OpenBLAS on my desktop is 10% faster:

real    16m53.612s
user    16m52.386s
sys     0m1.740s
cschwan commented 8 months ago

My desktop has an

Intel(R) Core(TM) i7-6700 CPU @ 3.40GHz

and my laptop

Intel(R) Core(TM) i7-4710HQ CPU @ 2.50GHz
cschwan commented 8 months ago

Another test: on my desktop using OpenBLAS, evolving ATLAS_1JET_8TEV_R06, which has an EKO that is 45 GB large (888 slices). The evolution is a bit faster than 6 hours, and resident memory consumption was never larger than 500 MB. That's not pretty, but I think it's OK!
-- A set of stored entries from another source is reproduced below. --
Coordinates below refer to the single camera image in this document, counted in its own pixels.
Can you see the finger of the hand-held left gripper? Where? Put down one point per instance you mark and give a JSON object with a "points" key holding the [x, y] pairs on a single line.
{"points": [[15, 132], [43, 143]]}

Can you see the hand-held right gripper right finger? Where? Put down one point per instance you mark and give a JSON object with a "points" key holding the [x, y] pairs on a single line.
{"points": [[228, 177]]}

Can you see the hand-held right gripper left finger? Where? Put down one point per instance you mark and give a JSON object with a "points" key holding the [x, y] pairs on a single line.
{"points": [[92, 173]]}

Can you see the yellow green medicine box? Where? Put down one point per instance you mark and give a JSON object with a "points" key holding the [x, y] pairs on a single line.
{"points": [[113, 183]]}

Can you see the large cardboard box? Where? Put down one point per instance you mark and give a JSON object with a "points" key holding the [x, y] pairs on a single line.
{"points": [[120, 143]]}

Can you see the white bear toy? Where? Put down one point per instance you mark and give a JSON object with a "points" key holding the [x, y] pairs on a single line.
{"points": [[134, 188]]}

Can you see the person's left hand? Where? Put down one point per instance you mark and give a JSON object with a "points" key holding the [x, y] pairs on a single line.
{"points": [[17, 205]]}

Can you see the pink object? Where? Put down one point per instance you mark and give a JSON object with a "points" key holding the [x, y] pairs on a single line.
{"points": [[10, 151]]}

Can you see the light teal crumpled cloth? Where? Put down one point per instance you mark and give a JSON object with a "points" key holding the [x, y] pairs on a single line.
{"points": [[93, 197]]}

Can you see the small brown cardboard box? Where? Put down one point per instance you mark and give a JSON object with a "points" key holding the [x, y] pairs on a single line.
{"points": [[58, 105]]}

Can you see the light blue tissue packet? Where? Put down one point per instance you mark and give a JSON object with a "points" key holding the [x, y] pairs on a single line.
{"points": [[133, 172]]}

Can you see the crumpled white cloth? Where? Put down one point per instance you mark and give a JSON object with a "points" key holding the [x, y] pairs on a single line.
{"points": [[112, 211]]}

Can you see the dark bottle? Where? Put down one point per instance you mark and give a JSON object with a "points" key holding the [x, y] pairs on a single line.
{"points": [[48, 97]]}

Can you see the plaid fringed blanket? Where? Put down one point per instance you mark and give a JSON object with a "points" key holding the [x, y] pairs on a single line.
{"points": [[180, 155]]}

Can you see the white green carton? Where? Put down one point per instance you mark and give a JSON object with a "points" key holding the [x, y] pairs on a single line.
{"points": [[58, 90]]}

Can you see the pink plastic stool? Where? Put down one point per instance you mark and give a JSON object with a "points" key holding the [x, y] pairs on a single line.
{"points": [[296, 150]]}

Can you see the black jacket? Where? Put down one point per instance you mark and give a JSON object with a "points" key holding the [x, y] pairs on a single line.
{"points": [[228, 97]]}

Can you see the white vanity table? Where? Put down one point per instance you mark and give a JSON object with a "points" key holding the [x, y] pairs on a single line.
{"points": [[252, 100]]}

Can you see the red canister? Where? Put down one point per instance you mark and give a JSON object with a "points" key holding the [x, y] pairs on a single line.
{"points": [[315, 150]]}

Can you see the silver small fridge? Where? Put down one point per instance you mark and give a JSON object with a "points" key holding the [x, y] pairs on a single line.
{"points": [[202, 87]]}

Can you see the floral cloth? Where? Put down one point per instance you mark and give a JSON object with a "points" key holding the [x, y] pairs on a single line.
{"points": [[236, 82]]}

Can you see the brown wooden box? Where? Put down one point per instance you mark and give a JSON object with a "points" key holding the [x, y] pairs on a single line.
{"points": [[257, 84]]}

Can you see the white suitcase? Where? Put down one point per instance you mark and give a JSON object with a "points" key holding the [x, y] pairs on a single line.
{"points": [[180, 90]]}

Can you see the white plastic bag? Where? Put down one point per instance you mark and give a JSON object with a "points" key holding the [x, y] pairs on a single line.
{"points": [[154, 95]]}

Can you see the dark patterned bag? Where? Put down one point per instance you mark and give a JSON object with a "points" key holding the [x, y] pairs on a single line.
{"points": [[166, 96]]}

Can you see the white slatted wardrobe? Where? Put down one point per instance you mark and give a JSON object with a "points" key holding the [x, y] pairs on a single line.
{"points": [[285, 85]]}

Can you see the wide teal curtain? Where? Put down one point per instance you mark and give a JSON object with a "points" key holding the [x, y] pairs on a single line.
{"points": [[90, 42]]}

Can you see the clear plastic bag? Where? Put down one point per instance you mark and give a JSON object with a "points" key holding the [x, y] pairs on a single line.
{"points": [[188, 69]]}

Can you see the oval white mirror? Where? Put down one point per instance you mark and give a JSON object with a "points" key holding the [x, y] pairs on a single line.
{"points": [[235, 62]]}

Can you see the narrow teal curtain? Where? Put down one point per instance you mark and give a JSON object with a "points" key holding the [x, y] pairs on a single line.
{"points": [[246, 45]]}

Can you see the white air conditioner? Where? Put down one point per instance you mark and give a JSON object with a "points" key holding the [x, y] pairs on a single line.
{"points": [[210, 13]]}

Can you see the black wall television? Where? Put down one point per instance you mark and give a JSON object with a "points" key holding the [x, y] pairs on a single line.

We may want to introduce a progress bar again, for which we can now easily use ProgressBar::wrap_iter, which thanks to the Iterator interface doesn't require any modification to the evolution methods!

EDIT: this time really with OpenBLAS:

real    301m45.642s
user    300m24.360s
sys     0m54.963s
cschwan commented 8 months ago

Commit 890c2fb85ae7b7198736af74c5945f5763a5666d implements the idea outlined in https://github.com/NNPDF/pineappl/pull/244#issuecomment-1761434678.

felixhekhorn commented 8 months ago

oookay, since this is getting more and more advanced let me point out some issues:

to be more specific:

eventually we would like to use this progress also in pineko, of course, and for that I foresee the following strategy:

cschwan commented 8 months ago

oookay, since this is getting more and more advanced let me point out some issues:

  • the raw linear algebra seems to be in very good shape now thanks to the efforts of @cschwan (and this is the absolute basic)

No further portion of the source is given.